◆ Task to carry out
Go to the line containing "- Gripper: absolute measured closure" in the records below and print it and every following line exactly, on through the line containing "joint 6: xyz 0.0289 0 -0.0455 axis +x", then stop.

*** Opening Input records ***

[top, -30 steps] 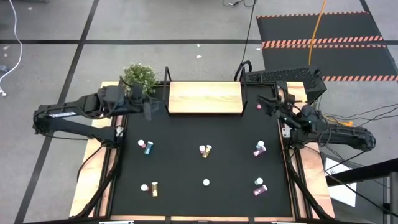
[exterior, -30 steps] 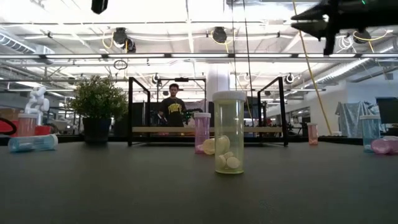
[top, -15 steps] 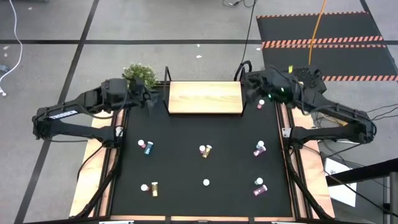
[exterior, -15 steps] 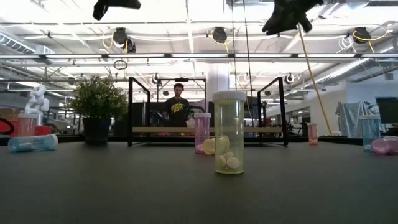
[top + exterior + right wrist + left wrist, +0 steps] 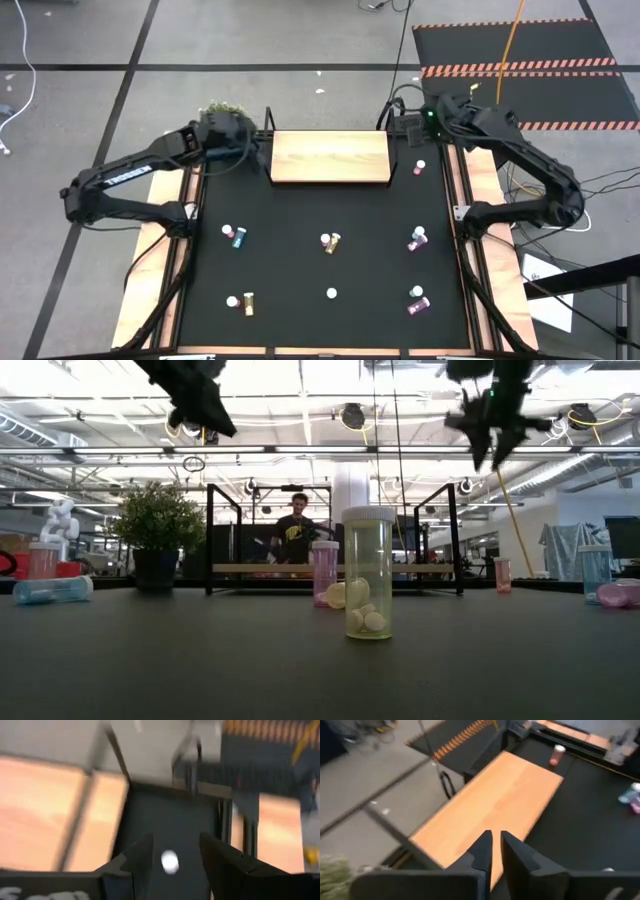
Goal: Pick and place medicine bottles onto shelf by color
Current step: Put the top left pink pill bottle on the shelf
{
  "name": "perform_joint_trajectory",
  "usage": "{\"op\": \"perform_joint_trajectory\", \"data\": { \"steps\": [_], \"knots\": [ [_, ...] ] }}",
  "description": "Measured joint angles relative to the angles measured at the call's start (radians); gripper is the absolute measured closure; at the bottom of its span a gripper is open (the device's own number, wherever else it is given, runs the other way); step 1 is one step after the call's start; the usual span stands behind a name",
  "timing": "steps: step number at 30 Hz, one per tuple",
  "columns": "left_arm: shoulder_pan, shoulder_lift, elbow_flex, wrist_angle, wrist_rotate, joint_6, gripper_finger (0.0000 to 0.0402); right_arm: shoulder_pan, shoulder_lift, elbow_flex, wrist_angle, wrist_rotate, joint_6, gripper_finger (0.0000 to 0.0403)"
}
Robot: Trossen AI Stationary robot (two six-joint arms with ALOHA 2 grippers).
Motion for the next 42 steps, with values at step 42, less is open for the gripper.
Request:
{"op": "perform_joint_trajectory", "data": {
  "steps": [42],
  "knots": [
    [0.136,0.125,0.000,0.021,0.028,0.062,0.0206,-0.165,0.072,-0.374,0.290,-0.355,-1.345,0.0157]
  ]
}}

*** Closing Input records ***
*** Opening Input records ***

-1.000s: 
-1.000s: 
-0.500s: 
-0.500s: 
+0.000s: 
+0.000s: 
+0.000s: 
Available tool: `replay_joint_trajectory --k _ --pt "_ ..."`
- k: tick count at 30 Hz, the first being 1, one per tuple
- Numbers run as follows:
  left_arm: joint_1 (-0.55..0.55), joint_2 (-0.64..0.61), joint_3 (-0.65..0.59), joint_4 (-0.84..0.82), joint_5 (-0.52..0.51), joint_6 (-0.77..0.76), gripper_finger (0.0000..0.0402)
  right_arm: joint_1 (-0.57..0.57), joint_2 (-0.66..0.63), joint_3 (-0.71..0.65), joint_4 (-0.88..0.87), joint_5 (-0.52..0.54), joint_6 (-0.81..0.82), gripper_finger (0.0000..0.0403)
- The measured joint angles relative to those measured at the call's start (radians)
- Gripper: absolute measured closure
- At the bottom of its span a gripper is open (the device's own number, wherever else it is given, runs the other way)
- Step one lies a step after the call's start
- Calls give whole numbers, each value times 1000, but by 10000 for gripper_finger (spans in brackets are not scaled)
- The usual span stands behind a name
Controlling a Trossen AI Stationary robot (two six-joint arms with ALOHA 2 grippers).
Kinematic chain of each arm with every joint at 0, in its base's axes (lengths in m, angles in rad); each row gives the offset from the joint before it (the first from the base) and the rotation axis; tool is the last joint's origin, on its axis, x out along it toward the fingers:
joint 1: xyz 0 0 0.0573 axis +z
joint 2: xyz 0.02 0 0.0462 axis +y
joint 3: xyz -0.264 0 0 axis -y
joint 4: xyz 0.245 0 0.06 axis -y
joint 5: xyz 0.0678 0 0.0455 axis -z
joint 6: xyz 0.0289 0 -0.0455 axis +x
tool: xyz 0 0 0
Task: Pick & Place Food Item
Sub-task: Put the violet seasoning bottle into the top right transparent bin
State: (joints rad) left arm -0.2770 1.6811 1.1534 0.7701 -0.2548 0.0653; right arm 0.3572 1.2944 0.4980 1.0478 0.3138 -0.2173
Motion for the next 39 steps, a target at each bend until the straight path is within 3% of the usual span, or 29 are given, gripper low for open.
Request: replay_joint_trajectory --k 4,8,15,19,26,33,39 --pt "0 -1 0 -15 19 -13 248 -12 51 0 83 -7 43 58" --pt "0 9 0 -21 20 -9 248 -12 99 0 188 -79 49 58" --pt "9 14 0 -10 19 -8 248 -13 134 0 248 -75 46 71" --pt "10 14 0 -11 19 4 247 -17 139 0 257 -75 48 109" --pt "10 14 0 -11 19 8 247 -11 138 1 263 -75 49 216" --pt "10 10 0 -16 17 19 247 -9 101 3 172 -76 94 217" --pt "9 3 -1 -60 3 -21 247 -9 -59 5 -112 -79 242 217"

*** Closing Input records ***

◆ Response below
- Gripper: absolute measured closure
- At the bottom of its span a gripper is open (the device's own number, wherever else it is given, runs the other way)
- Step one lies a step after the call's start
- Calls give whole numbers, each value times 1000, but by 10000 for gripper_finger (spans in brackets are not scaled)
- The usual span stands behind a name
Controlling a Trossen AI Stationary robot (two six-joint arms with ALOHA 2 grippers).
Kinematic chain of each arm with every joint at 0, in its base's axes (lengths in m, angles in rad); each row gives the offset from the joint before it (the first from the base) and the rotation axis; tool is the last joint's origin, on its axis, x out along it toward the fingers:
joint 1: xyz 0 0 0.0573 axis +z
joint 2: xyz 0.02 0 0.0462 axis +y
joint 3: xyz -0.264 0 0 axis -y
joint 4: xyz 0.245 0 0.06 axis -y
joint 5: xyz 0.0678 0 0.0455 axis -z
joint 6: xyz 0.0289 0 -0.0455 axis +x

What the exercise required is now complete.